PROBLEM DESCRIPTION: Using the data below, return every line that holds the word "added".

(Collected data)
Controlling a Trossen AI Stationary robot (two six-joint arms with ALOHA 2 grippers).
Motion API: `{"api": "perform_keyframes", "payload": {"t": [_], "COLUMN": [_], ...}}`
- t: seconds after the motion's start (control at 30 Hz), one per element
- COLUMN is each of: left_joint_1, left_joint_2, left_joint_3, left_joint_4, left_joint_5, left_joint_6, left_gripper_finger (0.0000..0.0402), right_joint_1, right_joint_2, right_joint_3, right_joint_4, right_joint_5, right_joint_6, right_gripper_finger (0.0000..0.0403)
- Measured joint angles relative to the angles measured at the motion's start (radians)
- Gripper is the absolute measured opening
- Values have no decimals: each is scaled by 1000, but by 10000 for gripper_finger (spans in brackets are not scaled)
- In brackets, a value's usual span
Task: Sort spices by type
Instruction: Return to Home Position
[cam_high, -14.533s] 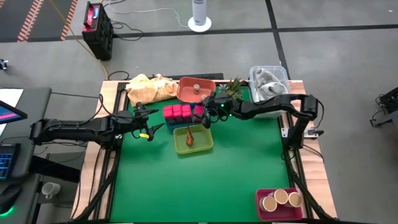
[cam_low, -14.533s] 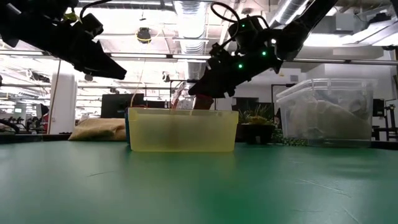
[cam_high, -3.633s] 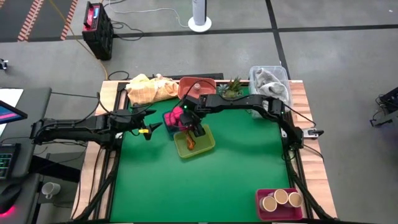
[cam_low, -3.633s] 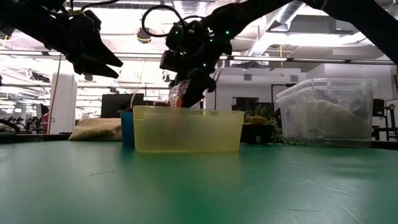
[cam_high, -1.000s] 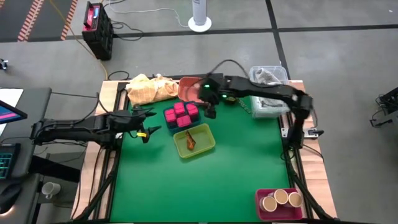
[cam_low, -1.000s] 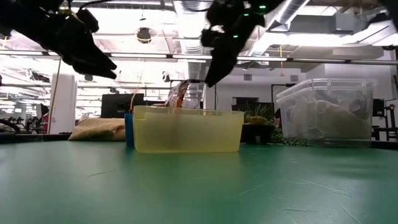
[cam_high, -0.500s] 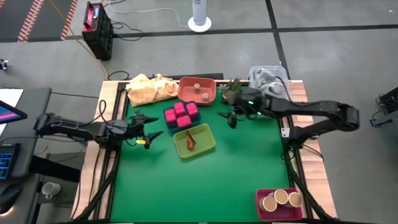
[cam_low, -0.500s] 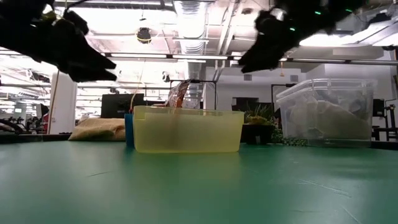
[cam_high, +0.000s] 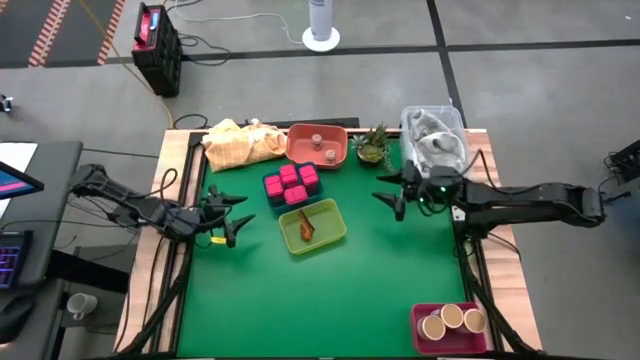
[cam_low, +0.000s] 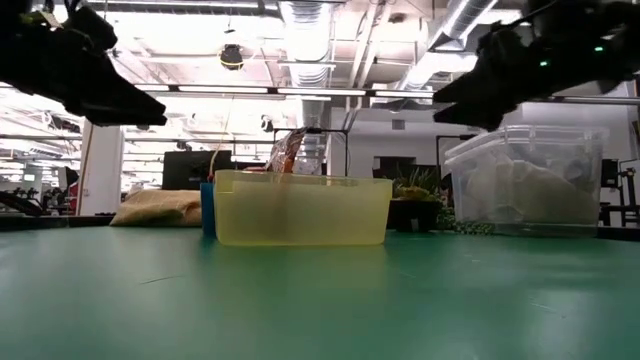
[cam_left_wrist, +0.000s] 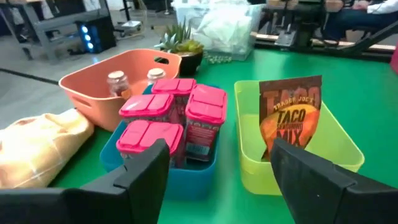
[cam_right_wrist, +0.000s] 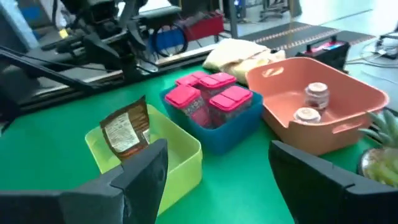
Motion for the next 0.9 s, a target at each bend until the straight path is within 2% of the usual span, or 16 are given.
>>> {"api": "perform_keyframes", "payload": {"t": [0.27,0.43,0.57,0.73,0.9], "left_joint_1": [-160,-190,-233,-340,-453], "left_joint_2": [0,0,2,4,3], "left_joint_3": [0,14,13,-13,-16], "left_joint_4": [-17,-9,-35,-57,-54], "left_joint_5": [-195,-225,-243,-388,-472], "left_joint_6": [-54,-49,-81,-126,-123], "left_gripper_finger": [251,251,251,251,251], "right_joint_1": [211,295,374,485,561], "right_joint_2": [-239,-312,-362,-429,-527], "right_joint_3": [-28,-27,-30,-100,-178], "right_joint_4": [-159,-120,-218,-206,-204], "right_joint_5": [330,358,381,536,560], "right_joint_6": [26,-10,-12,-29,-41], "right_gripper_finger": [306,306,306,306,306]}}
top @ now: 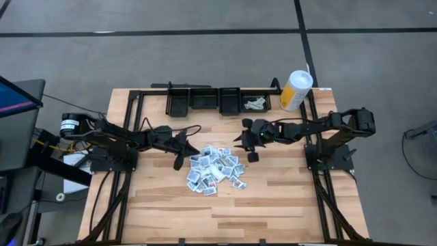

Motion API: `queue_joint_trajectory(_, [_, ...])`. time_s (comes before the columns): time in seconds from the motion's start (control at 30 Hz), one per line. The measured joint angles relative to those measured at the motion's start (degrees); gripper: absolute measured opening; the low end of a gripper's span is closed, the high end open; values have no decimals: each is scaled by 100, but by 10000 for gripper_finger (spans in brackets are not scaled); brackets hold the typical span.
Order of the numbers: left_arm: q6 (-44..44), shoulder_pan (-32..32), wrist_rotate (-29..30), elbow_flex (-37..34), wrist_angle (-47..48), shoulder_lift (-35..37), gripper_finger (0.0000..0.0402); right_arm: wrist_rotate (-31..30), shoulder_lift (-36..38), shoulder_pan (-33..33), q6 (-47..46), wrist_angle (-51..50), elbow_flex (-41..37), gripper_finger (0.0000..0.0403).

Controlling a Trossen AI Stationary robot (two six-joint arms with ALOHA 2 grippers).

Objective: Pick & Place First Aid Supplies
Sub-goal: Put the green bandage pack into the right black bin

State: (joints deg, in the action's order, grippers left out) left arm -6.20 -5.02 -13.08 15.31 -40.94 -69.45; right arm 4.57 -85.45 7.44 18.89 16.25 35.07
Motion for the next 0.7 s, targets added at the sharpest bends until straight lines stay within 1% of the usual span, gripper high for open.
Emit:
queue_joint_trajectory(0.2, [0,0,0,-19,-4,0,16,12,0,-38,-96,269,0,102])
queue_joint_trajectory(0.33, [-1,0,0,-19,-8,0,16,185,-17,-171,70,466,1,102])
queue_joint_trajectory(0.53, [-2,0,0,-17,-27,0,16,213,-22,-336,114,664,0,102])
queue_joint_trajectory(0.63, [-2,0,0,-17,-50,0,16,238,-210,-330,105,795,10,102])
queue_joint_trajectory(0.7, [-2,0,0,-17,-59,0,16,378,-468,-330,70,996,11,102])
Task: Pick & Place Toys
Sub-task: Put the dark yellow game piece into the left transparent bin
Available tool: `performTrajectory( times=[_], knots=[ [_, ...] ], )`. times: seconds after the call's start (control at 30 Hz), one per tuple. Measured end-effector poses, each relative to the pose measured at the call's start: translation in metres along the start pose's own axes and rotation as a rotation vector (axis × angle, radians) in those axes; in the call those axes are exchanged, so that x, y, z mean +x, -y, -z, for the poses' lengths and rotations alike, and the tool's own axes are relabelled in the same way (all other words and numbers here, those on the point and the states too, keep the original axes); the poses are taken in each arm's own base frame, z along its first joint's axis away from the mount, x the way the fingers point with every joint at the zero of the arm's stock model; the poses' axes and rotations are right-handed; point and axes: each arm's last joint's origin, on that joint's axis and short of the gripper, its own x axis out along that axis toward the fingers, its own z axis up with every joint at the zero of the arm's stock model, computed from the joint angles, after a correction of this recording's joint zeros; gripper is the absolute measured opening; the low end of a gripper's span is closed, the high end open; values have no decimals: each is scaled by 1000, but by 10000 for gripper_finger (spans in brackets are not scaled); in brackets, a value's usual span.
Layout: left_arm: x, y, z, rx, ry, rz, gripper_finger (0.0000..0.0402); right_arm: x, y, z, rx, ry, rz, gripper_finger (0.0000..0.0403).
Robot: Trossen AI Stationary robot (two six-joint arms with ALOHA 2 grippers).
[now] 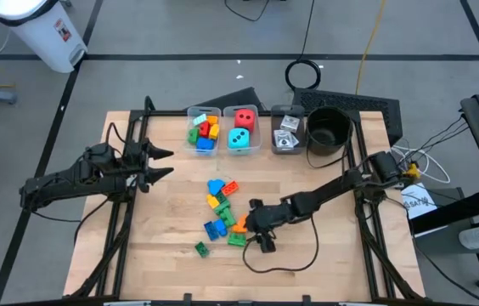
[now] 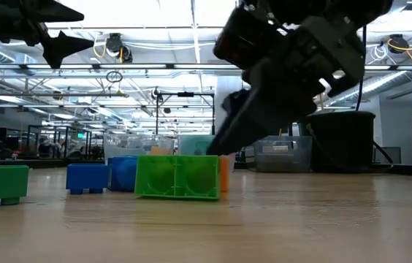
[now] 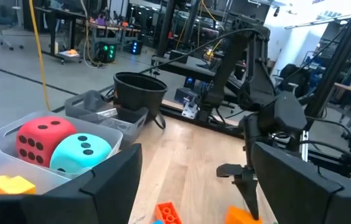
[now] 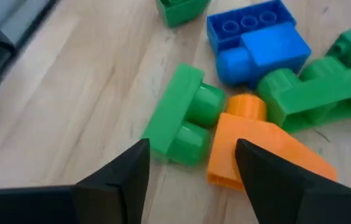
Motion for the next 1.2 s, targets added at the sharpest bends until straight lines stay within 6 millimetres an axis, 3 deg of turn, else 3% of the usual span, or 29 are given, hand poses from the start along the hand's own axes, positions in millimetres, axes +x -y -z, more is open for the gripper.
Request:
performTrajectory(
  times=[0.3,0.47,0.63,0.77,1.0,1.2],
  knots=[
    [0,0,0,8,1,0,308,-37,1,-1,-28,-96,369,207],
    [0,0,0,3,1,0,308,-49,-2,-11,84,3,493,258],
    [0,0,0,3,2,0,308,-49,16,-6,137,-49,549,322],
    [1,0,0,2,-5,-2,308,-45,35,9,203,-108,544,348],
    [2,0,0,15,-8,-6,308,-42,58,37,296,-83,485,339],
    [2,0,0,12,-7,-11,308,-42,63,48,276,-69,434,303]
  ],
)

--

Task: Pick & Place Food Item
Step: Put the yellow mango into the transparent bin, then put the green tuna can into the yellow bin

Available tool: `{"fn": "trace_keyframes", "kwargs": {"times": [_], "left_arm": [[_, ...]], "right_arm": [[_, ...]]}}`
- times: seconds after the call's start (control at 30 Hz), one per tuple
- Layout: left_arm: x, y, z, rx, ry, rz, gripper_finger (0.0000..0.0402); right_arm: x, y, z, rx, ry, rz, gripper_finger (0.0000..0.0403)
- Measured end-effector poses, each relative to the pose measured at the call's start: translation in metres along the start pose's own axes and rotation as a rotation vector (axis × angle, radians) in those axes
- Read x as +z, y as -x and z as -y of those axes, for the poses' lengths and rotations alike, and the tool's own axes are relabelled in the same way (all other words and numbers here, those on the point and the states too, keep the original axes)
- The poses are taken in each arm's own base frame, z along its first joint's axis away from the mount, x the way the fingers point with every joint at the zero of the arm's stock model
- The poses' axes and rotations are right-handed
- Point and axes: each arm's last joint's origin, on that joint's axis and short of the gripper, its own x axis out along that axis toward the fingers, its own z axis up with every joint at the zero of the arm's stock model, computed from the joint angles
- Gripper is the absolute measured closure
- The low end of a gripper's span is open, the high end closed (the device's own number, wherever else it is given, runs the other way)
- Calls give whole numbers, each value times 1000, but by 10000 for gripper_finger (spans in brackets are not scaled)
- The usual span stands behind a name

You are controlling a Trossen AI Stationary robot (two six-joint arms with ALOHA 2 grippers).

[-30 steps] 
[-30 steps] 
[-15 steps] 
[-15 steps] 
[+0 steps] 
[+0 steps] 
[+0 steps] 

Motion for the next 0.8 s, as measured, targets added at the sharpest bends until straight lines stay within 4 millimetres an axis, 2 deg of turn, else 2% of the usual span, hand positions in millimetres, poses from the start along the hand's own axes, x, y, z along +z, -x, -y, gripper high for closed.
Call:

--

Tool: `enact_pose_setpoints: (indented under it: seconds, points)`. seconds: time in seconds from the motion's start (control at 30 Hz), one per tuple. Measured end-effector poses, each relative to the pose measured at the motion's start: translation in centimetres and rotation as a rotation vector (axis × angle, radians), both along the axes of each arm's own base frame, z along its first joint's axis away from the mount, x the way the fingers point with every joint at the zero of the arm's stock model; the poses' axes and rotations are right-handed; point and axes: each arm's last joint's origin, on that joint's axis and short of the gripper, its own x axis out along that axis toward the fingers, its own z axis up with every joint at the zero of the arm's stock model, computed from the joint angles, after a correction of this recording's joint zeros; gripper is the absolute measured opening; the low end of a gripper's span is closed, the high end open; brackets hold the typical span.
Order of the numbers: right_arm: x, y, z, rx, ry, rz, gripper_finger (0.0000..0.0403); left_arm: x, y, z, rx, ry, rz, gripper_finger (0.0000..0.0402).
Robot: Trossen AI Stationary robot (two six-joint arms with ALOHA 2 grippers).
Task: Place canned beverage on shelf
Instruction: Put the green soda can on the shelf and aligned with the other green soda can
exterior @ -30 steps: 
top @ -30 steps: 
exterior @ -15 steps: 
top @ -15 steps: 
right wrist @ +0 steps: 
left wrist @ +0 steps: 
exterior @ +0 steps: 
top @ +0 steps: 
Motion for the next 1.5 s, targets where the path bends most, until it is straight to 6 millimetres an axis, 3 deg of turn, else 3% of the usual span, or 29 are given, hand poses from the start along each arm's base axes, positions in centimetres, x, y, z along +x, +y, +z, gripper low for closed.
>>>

PROBLEM SOLUTION:
Motion for the next 0.7 s, targets added at the sharpest bends until straight lines stay within 1% of the usual span, gripper high for open.
Motion for the next 1.2 s, targets added at the sharpest bends until straight lines stay within 6 millimetres an axis, 3 deg of turn, else 3% of the usual span, or 29 are given, hand poses from the start along the hand's own axes, positions in millimetres, axes +x -y -z, more is open for the gripper.
Motion for the next 0.8 s, as measured, targets added at the sharpest bends until straight lines stay within 4 millimetres an axis, 2 deg of turn, else 2% of the usual span, hand positions in millimetres, poses from the start along the hand's own axes, x, y, z along +z, -x, -y, gripper high for closed.

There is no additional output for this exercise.